I’m very pleased to have been invited to give a presentation at the 2011 Conference of the Folklore Society, which is taking place at the University of Worcester on 15-17 April. The Folklore Society is the country’s oldest academic body dedicated to studying all aspects of folklore, folk belief, customs, legend, urban myths and superstition, both historical and contemporary. The theme of this year’s conference is “Childlore, and the Folklore of Childhood”.
I’m appearing on Saturday 16th, bookended by Dr Laimute Anglickiene talking about Lithuanian Children’s Horror Stories and Dr Jurgita Macijauskaité-Bonda discussing Children’s Encounters with the Souls of the Dead in Lithuanian Folklore, both of which I suspect will be amazing. And if that wasn’t enough, my friend (and one of the UK’s foremost folklorists) Jeremy Harte will be waxing entertainingly on Murder in Fairyland: A Social History of Changelings, while there are further talks on witchcraft, the Evil Eye, and the vampire series True Blood. In terms of my sense of anticipation I am, it is fair to say, feeling pretty psyched, as the young people say.
My own contribution is a talk entitled “A Cannibal Child – Just Like Her Dear Old Dad”. Here’s the abstract:
In the fifteenth century a family of cannibals was executed at Dundee. The only member spared the flames was a one-year-old girl. She was fostered by a Dundee family, but as she grew older her inheritance came through, and she started biting her fellow children and licking their blood, eventually progressing onto actual eating morsels she had torn off with her teeth. So when she had reached the age of twelve, she too was executed.
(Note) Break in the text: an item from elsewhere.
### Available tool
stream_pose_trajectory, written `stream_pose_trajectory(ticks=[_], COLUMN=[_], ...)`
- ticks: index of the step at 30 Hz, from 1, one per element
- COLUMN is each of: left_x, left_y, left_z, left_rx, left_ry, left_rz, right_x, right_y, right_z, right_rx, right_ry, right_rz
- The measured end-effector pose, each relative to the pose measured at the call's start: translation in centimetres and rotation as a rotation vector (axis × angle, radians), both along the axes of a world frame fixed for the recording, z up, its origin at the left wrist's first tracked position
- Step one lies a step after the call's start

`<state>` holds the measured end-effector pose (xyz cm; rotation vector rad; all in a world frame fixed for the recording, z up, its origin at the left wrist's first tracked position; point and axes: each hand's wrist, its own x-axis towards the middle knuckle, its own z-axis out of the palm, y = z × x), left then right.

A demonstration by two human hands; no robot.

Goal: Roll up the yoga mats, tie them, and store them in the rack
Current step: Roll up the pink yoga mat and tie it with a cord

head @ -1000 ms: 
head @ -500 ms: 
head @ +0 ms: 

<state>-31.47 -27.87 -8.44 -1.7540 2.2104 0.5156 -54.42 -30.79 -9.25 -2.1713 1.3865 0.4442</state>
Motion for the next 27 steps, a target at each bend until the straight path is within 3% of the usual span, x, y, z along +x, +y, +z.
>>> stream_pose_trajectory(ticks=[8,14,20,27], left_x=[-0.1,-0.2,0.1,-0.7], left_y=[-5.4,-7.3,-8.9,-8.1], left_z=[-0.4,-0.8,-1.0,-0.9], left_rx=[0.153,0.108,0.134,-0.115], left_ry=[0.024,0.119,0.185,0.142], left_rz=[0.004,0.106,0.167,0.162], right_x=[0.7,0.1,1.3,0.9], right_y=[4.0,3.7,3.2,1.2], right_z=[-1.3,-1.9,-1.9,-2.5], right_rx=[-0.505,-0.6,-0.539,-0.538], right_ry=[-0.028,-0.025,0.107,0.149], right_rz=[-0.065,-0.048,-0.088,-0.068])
She turned to her prosecutors and said, “Why chide ye me as if I had committed a crime. Give me credit, if ye had the experience of eating human flesh you would think it so delicious that you would never forbear it again.”
The paper explores the possible reality (or not) of the tale, examining dubious historical sources, spurious placename evidence, early Christian descriptions of Caledonian cannibalism, anti-Scottish propaganda, Scottish patriotism, and type relationships with two other Scots cannibals, Christie Cleek and Sawney Bean. The tentative conclusion is that the well-known legend of Sawney Bean and his anthropophagic family may have been derived from the Dundee cannibals, who, given the nature of one of the sources, may have actually existed.
But did the infant girl really grow up to be a cannibal just like her dear old dad? This seems more like an agent of storytelling, imported into the tale because that’s the way the story should end. But we’ll never really know.